Tutunamayanlar için, Oğuz Atay adıyla özdeşleşen bir roman olarak, yaşamından izler taşımasıyla da bir bakıma özyaşam öyküsünün değerlendirmesi denebilir. İntihar eden arkadaşının geçmişini araştıran Turgut Özben'in, söz konusu arkadaşı Selim Işık'ın modern hayata neden “tutunamadığı”nı öğrenme çabasını anlatan bir romandır.

***

Modern Türk şiirinin önde gelen şairlerinden, eğitmen, çevirmen, radyo oyunu yazarı, araştırmacı… Ama en çok şair! Onunki şiire adanmış bir ömürdür. Şiir için yaşayan, şiir için yazan, şiiri hayat bilgisine dönüştürmeye çalışan…

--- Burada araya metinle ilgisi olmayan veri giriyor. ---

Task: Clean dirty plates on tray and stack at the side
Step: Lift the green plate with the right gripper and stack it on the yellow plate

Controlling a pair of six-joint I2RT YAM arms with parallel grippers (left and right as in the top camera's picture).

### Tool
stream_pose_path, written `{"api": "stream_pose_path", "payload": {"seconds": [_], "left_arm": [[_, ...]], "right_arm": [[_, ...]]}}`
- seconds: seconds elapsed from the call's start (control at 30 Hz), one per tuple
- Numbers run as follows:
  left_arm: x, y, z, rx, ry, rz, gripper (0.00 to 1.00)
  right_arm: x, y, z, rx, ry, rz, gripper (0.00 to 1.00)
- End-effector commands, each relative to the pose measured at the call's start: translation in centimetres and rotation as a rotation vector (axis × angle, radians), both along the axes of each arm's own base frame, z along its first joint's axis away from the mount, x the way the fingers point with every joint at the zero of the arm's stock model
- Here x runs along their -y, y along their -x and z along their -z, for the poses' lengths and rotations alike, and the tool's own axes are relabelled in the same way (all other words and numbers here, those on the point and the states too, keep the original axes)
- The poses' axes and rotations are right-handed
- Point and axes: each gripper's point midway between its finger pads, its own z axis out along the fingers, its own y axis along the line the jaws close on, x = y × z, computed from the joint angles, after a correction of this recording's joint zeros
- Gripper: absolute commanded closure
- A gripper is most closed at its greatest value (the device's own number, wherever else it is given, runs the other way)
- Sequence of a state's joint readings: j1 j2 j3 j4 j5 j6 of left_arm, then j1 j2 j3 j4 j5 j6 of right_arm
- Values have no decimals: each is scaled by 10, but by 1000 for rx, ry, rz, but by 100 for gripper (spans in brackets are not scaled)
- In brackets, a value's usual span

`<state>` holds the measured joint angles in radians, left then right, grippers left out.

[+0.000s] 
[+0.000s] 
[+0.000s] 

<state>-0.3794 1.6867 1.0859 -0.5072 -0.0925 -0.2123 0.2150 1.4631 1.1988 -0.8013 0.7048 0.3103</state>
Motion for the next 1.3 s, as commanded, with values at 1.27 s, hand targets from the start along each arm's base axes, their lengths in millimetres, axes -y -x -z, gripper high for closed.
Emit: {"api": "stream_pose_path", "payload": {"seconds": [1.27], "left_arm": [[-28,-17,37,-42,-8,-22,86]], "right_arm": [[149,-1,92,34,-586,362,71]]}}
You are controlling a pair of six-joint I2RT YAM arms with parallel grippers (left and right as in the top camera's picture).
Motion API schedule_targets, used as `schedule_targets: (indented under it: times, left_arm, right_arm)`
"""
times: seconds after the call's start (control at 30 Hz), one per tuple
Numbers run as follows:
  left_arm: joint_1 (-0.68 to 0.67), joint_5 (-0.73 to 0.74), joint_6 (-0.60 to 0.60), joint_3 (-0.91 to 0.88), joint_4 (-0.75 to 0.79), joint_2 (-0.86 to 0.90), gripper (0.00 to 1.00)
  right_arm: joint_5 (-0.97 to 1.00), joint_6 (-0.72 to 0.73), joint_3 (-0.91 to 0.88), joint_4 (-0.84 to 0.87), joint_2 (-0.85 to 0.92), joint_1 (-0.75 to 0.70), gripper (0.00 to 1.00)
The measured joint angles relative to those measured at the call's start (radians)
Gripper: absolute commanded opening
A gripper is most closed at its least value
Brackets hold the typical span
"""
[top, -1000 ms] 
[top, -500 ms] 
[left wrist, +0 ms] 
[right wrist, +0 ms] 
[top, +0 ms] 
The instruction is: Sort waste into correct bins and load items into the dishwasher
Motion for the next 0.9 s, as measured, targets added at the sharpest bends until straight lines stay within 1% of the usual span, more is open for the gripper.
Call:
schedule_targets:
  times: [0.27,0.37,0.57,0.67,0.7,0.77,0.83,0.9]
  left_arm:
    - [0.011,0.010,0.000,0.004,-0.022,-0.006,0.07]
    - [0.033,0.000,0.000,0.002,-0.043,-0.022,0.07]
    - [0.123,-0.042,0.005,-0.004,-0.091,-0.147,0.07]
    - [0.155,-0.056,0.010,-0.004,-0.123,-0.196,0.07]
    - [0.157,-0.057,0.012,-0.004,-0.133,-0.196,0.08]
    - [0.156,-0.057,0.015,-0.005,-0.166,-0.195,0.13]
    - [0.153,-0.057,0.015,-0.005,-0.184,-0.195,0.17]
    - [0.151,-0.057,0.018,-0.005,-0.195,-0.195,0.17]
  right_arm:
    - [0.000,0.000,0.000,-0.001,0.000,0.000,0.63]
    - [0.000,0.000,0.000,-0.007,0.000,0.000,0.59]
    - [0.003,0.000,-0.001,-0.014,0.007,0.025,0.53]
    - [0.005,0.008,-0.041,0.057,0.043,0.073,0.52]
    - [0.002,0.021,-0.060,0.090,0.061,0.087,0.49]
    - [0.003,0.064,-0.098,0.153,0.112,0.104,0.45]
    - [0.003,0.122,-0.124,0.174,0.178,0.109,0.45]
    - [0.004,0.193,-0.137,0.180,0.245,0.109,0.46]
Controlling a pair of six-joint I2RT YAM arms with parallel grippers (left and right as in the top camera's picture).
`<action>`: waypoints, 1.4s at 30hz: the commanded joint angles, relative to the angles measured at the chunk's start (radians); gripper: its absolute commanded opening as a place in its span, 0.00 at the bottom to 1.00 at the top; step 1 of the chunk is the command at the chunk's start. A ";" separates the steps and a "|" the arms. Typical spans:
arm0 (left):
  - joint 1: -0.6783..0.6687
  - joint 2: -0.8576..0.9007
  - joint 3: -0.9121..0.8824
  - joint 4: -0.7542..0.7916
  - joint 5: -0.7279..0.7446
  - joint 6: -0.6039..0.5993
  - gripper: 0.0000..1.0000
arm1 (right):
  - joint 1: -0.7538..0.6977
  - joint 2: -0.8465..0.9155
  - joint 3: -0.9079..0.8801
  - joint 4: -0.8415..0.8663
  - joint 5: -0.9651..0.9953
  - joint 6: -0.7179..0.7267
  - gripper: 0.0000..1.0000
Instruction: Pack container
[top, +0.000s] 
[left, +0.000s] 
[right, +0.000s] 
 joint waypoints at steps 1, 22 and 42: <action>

Necatigil; 'güzel şiir’in de nasıl olabileceğini şu düşüncelerinde dile getirir: “Her şiir önce bir hayaldir, bir gerçek değil. Bir gerçeği anlatsa, duyursa bile; hayale, iyi-güzel durumlar, düzelmeler, arınmalar hayal ettirmeye sebep olduğu için bir hayaldir. Daha üstün gerçekleri hayal ettirerek, hak verdirerek okuyucuyu ümitlere düşüren bir şiirin, sezdirdiği bu hayali gerçekleştirebilmesi, çok kere onun gücü dışında bir başka hayaldir.”

***

Yaşam hızla akıyor. Durdurabilene aşk olsun. Aramızdan ayrılan nice şair, öykücü, denemeci, romancı, ressam, yontucu, bilim ve kültür insanı oldu. Hangi birine yansak, hangi birini ansak, ne yer ne zaman yeter. Yine de unutulmasın yazına, sanata emek veren o güzel insanlar. Özellikle yaşarken değerbilirlik göstermek gerek bu aydınlanmacı, üretken, çağdaş, toplumsal duyarlıklı insanlara.

Yakın günlerde yitirdiğimiz sanat, basın, yazın değerlerimizi de analım istiyorum.

Semih Sergen,  Hıfzı Topuz, Ahmet Say, Yılmaz Gruda, Rana Cabbar, İlhan İrem, Erkin Koray, Nevzat Atlığ, Suna Kan, Güzide Kasacı, Metin Uca, Can Gürzap, Rauf Tamer, Safa Önal, Özkan Uğur,   Muzaffer İzgü’nün oğlu Ahmet Şahin İzgü… Işıklarda olsunlar.